京中他的名号很响,是不少良家少女的理想婚配对象,但太傅尚未向任何一家提亲。
冯俊才严肃地说:“婚姻大事向来都是父母之命,我只一心求学,其他的都听我爹的。”
单浩轩笑得合不拢嘴,直拍着沧渊说:“瞧瞧,要是哪家的女儿真嫁给了他,怕是要枕着书卷睡觉,好生无情啊!”

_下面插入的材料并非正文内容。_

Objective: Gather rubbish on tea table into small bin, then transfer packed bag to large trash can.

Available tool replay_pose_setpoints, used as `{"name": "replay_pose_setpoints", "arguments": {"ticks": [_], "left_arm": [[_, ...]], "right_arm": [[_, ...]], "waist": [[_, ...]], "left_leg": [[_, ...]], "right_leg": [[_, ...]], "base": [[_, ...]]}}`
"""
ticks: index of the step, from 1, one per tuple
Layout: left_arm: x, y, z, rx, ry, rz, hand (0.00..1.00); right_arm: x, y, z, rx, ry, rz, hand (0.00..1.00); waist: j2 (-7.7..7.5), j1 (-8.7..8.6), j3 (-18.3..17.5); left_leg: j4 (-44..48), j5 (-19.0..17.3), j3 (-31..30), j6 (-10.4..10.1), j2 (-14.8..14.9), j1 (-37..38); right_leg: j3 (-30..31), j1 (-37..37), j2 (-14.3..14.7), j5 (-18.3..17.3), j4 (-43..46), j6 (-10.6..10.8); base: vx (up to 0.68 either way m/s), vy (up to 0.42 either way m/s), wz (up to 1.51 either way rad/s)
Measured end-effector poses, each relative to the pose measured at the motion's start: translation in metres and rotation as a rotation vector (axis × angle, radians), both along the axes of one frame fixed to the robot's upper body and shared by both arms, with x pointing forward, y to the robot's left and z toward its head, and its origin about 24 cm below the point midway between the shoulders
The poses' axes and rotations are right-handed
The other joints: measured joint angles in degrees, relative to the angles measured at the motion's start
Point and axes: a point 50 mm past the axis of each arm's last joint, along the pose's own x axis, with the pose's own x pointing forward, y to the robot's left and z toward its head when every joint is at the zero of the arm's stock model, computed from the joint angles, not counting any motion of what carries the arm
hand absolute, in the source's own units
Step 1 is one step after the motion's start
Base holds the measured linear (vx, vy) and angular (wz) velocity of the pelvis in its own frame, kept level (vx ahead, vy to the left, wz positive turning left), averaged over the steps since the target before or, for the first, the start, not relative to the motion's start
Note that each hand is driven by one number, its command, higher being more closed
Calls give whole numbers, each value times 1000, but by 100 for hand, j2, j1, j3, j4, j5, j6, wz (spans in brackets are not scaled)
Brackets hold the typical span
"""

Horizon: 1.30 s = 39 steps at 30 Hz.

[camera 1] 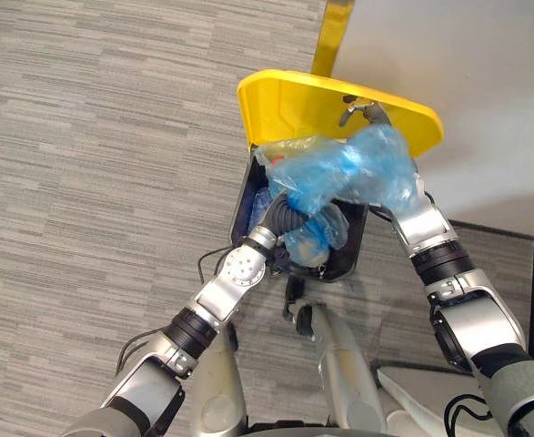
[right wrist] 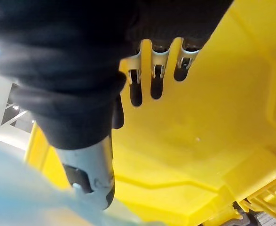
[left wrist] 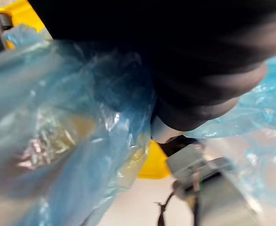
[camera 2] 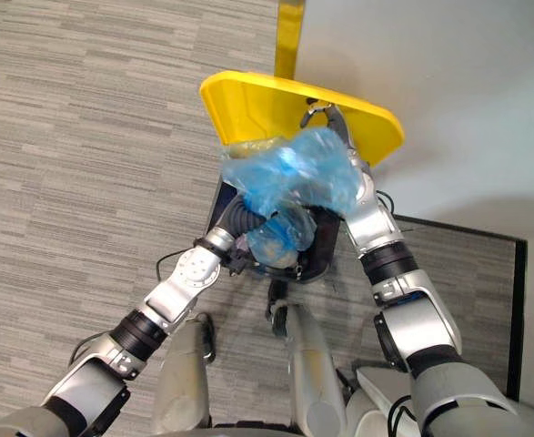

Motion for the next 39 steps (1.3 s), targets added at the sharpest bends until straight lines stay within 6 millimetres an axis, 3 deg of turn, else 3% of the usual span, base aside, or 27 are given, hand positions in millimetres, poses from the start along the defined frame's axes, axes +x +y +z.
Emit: {"name": "replay_pose_setpoints", "arguments": {"ticks": [3, 5, 15, 22, 23, 28, 39], "left_arm": [[14, -2, -13, 93, 53, 42, 100], [20, -2, -14, 117, 68, 60, 100], [55, 12, -4, 258, 67, 221, 100], [70, 16, 13, 380, 13, 272, 100], [72, 19, 16, 382, 9, 288, 0], [79, 25, 30, 398, -21, 333, 0], [82, 38, 18, 522, 12, 393, 0]], "right_arm": [[0, 6, 8, -16, -20, 17, 0], [0, 8, 12, -23, -32, 20, 0], [-4, 27, 61, -42, -171, 58, 0], [-9, 45, 81, -46, -227, 109, 0], [-11, 49, 86, -34, -237, 124, 0], [-13, 55, 94, -38, -266, 133, 0], [-14, 58, 92, -49, -269, 145, 0]], "waist": [[-4, -95, 16], [-4, -169, 17], [-79, -196, 132], [-112, -309, 320], [-110, -350, 392], [-107, -347, 396], [-96, -412, 391]], "left_leg": [[30, 1, 3, -1, 10, -174], [44, 1, 39, -1, 9, -258], [343, -10, 161, 43, -24, -985], [547, -95, 260, 194, -29, -1354], [573, -111, 267, 223, -31, -1382], [759, -145, 309, 277, -54, -1700], [955, -200, 291, 366, -115, -1775]], "right_leg": [[3, -141, 40, 137, -78, -140], [27, -207, 38, 185, -102, -117], [176, -778, 2, 506, -252, -27], [273, -1093, -45, 604, -251, 54], [284, -1113, -61, 610, -250, 62], [369, -1468, -111, 617, -78, 73], [374, -1494, -194, 619, 38, 89]], "base": [[-30, -68, -22], [6, 7, -8], [-12, 39, -6], [5, 49, -7], [-5, 51, -4], [-10, 39, -6], [-52, 13, 3]]}}
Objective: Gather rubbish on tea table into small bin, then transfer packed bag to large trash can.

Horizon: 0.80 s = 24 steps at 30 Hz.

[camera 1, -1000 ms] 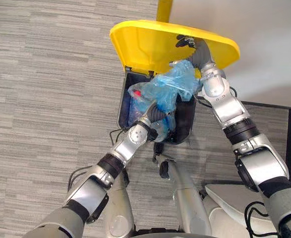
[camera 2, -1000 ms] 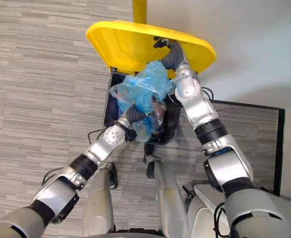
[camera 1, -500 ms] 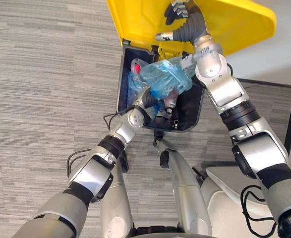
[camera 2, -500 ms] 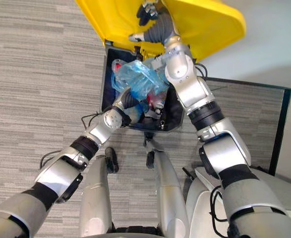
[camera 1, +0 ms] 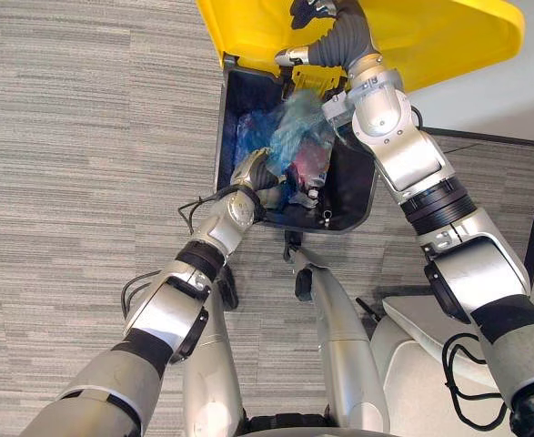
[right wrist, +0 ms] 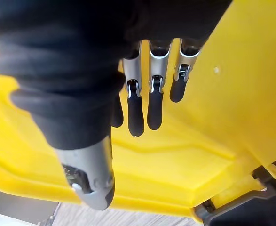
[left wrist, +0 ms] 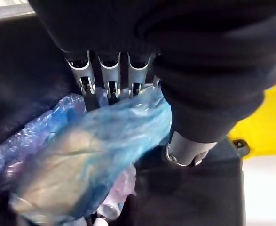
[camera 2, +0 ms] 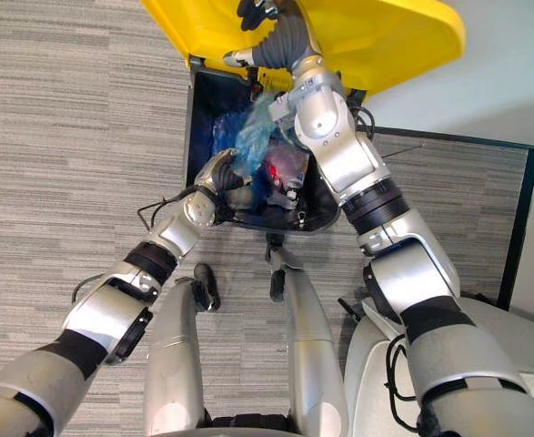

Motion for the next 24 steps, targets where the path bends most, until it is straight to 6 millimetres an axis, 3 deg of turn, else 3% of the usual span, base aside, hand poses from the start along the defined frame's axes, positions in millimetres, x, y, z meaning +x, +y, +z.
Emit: {"name": "replay_pose_setpoints", "arguments": {"ticks": [7, 13, 16, 18, 19, 24], "left_arm": [[-1, -1, 0, 0, 7, -11, 0], [-10, -1, 5, -92, -39, -53, 0], [-24, 3, -9, -191, -33, -72, 0], [-42, 17, -26, -307, -15, -60, 0], [-46, 24, -30, -336, -14, -47, 0], [-91, 108, -76, -535, 50, 193, 0]], "right_arm": [[1, -4, -7, -5, 8, -7, 0], [10, -36, -57, 4, 137, -88, 0], [6, -56, -86, 11, 189, -136, 0], [-3, -79, -117, 23, 253, -183, 0], [-5, -83, -125, 22, 273, -193, 0], [-43, -116, -199, -40, 447, -270, 0]], "waist": [[22, 13, -11], [79, 81, -38], [289, 105, -171], [459, 249, -285], [474, 256, -294], [495, 330, -488]], "left_leg": [[-20, -1, -12, 2, -6, 67], [-55, -6, -46, 13, -39, 410], [-103, -4, -146, 19, -114, 537], [-209, -3, -162, 19, -154, 778], [-263, 8, -167, 26, -187, 862], [-742, 84, -266, -4, -360, 1637]], "right_leg": [[-3, 64, -3, 7, 0, 5], [-63, 443, -51, -25, -4, 8], [-124, 615, -117, -78, -1, 62], [-151, 812, -167, -138, 12, 66], [-156, 878, -195, -165, 26, 72], [-308, 1557, -376, -494, 127, 107]], "base": [[-20, 4, -1], [-33, 12, 8], [-41, 10, 20], [-3, 0, 12], [19, -8, 22], [36, -46, 29]]}}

几个小翰林也跟着笑了起来,有一人忽然问道:“沧渊这次若是中了进士,就能加入我们了。你有教化边地的经验,说不定可以不做文书修撰,直接在夫子院任职。”
沧渊点了点头:“我本也出自夫子院,是在那里长大的,很想回去。”
单浩轩捏了捏沧渊臂膀上虬结的肌肉,叹息道:“像你这种体格,这等功夫,竟然不从军而从文,可惜了。”
冯俊才见话题中心不再是他了,暗自松了一口气,也开起了沧渊的玩笑:“能文能武,往后放在夫子院还能保护我们,有何不可啊?”
大家再次笑了起来,气氛愉快又不过于放纵,保留着克制。隔壁那个屋子却闹哄哄的,一阵乱七八糟的尖叫声盖过了他们文人间的互相调侃。
冯俊才面色迅速沉了下来,不太好看。
“好像是三皇子殿下出宫了。”
另一个出门出恭的小翰林走回来,赶紧关上门道:“我刚才瞅见那个固宁王世子了。”